§ **Assigned task**:
Dropping every picture, set down exactly the lines in the entries below, starting with the line with "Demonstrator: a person" and going on through the line with "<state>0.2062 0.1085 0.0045".
[[ Data open ]]
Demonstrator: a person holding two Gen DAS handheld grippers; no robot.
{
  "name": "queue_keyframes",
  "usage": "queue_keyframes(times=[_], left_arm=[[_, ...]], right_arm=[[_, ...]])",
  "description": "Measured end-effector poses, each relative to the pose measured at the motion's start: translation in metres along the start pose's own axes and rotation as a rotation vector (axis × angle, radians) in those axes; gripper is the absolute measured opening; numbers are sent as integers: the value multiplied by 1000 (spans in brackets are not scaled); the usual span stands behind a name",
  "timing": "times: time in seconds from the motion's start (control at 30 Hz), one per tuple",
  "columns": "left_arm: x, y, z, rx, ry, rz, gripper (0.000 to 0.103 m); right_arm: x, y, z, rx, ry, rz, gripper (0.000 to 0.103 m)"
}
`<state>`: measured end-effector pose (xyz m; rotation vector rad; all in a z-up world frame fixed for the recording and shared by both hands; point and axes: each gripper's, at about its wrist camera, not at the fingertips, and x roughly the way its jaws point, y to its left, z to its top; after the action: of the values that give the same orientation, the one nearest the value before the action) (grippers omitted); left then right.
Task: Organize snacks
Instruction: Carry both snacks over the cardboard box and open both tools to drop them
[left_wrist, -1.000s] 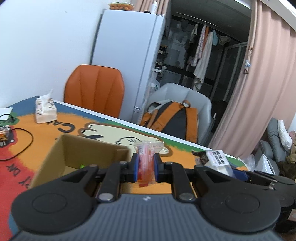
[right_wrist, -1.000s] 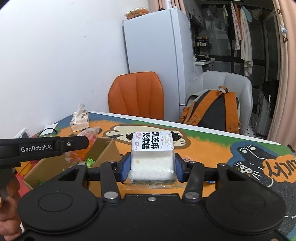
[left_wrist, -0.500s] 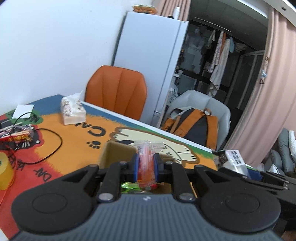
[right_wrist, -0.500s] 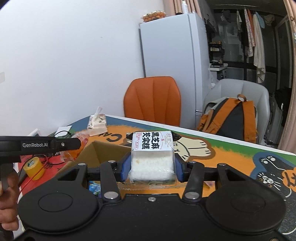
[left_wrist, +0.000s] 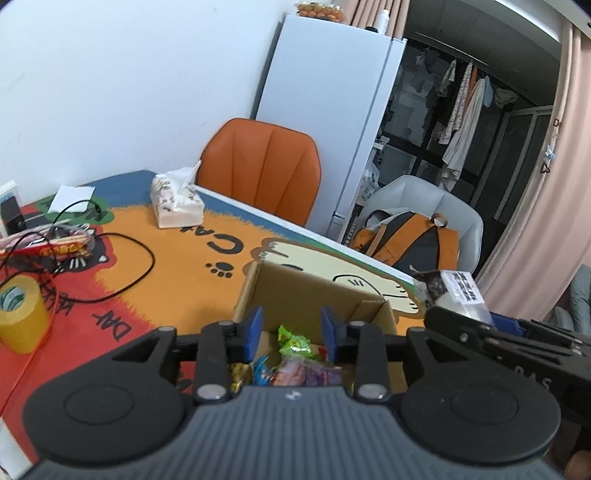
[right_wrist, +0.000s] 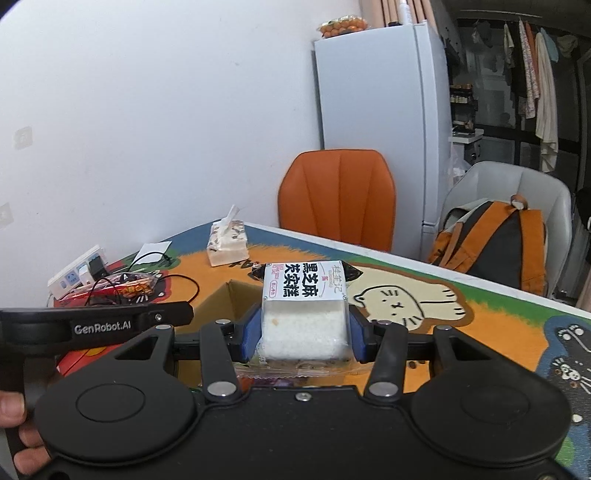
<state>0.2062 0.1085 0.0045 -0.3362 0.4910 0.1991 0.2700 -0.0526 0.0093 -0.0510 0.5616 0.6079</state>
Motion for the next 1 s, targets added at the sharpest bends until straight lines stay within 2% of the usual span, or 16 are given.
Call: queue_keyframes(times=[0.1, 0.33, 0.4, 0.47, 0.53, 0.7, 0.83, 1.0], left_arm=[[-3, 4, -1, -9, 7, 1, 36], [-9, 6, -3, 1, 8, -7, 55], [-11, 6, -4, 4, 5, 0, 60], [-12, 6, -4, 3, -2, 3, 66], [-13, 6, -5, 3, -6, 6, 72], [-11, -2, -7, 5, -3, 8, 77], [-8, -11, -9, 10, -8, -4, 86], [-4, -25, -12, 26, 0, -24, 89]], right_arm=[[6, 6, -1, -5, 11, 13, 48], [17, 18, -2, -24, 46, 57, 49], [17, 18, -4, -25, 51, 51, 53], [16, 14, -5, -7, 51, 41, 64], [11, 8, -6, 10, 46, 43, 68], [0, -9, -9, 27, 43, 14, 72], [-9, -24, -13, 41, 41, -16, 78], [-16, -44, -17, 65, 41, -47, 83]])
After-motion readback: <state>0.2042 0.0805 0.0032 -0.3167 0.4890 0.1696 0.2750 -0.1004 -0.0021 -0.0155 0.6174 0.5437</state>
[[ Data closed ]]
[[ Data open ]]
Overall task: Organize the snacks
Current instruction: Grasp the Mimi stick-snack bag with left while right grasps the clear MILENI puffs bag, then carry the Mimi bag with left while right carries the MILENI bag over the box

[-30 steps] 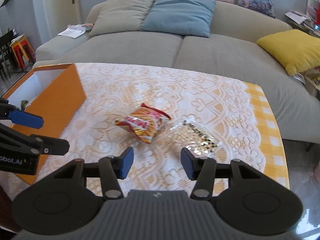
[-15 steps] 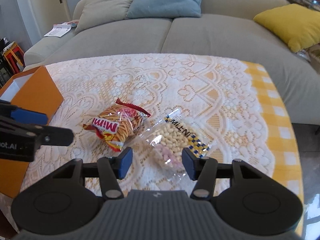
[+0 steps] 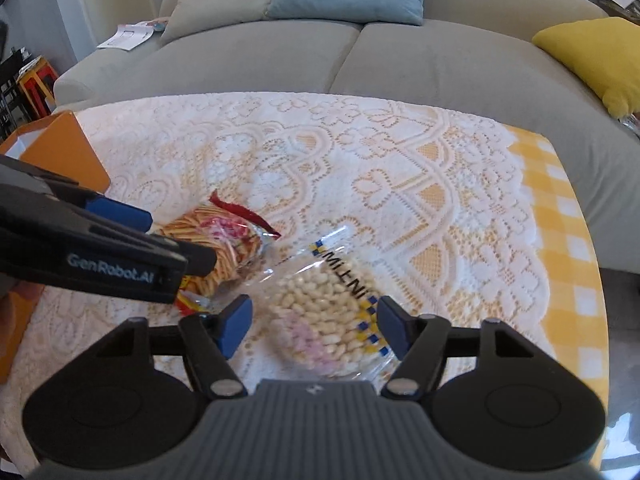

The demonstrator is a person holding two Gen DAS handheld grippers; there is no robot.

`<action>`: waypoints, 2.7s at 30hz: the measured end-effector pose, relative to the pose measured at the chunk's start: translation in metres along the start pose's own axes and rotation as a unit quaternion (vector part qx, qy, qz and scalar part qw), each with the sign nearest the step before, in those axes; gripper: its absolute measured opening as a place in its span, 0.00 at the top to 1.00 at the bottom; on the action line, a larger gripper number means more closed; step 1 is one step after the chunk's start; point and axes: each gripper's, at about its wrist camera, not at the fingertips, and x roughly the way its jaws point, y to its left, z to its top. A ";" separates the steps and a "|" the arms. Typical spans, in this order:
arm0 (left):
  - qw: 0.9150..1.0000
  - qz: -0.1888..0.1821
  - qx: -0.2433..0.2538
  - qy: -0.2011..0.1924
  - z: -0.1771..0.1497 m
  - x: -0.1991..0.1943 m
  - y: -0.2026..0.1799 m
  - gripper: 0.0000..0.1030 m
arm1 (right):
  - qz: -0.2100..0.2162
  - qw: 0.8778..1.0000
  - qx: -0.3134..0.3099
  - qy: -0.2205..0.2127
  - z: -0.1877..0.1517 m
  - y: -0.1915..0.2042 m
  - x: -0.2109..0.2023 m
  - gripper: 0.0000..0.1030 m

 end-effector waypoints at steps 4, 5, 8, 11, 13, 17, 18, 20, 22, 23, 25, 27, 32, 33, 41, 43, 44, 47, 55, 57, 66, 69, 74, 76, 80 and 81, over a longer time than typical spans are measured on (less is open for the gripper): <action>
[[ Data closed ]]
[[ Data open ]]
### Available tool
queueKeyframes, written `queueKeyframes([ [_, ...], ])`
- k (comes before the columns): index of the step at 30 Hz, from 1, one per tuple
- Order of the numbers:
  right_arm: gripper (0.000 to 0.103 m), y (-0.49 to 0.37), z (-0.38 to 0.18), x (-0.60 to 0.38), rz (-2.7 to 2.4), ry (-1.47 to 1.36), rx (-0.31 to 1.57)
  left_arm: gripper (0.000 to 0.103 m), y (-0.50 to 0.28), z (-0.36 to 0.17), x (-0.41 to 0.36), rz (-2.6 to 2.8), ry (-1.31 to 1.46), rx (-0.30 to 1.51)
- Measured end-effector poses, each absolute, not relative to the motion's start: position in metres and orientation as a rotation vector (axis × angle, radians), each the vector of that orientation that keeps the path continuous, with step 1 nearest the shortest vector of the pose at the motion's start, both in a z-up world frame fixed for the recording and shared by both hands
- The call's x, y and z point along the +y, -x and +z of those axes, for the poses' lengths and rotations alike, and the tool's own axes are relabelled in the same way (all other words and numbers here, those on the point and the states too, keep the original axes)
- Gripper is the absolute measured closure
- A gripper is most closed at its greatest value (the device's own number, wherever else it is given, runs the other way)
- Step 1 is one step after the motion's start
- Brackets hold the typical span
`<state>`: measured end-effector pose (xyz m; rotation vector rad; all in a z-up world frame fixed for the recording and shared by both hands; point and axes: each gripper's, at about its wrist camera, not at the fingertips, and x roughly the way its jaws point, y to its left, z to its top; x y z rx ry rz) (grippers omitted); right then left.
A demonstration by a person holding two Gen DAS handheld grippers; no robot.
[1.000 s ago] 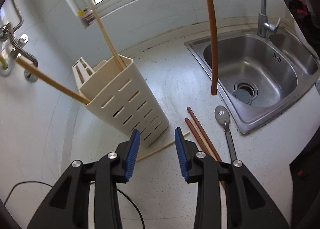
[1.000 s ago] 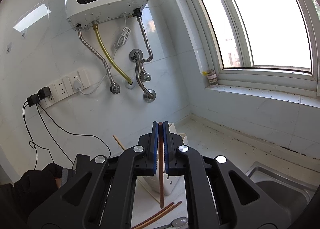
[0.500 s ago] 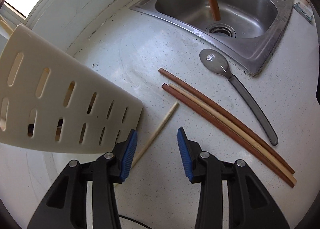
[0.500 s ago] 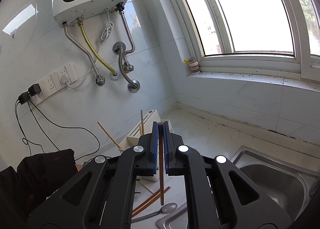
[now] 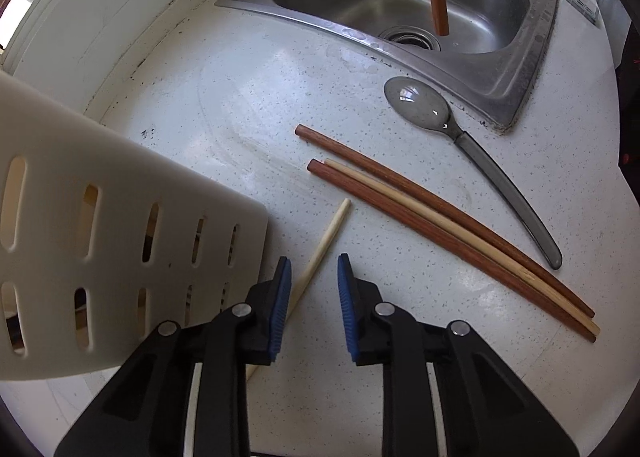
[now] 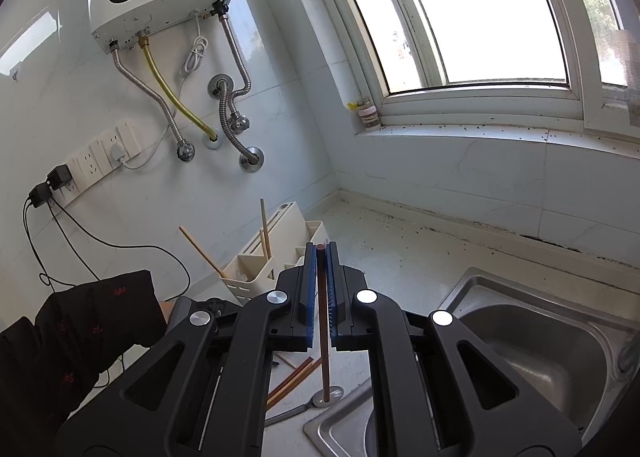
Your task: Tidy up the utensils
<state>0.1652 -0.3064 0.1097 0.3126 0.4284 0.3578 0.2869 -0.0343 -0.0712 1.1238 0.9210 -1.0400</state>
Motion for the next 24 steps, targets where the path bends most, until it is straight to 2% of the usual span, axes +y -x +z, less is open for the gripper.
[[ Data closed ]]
§ **Result of this task**:
Demonstrator: a person holding two Gen DAS handheld grippers; no robot.
{
  "name": "queue_keyframes",
  "usage": "queue_keyframes(times=[_], left_arm=[[_, ...]], right_arm=[[_, ...]])",
  "description": "Measured end-effector poses, each relative to the pose measured at the motion's start: translation in metres along the start pose's own axes and rotation as a rotation vector (axis × angle, radians) in those axes; gripper is the absolute measured opening; numbers are sent as integers: the value multiplied by 1000 (spans in brackets are not scaled); the usual span stands behind a name",
  "timing": "times: time in seconds from the motion's start (control at 30 Hz), one per tuple",
  "columns": "left_arm: x, y, z, rx, ry, rz, gripper (0.000 to 0.103 m); right_arm: x, y, z, rx, ry, rz, gripper (0.000 to 0.103 m)"
}
`<state>`: measured end-effector pose (xyz m; rotation vector rad; all in a z-up world frame fixed for the recording and shared by both hands; point and axes: each gripper's, at about its wrist camera, not at the fingertips, and x roughly the way its jaws point, y to its left, z to its top; after the action: of the values that give the same orientation, the one nearest the value before the action) (grippers omitted); left then right.
Task: Organize snacks
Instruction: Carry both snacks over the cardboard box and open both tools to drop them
[left_wrist, -1.000s] 
[right_wrist, -1.000s] 
[left_wrist, -0.500s] 
[right_wrist, -0.500s] 
[left_wrist, +0.000s] 
[right_wrist, +0.000s] 
<state>0.2062 0.1085 0.0045 -0.3362 0.4910 0.1991 0.2700 -0.0526 0.0093 -0.0510 0.5616 0.6079</state>

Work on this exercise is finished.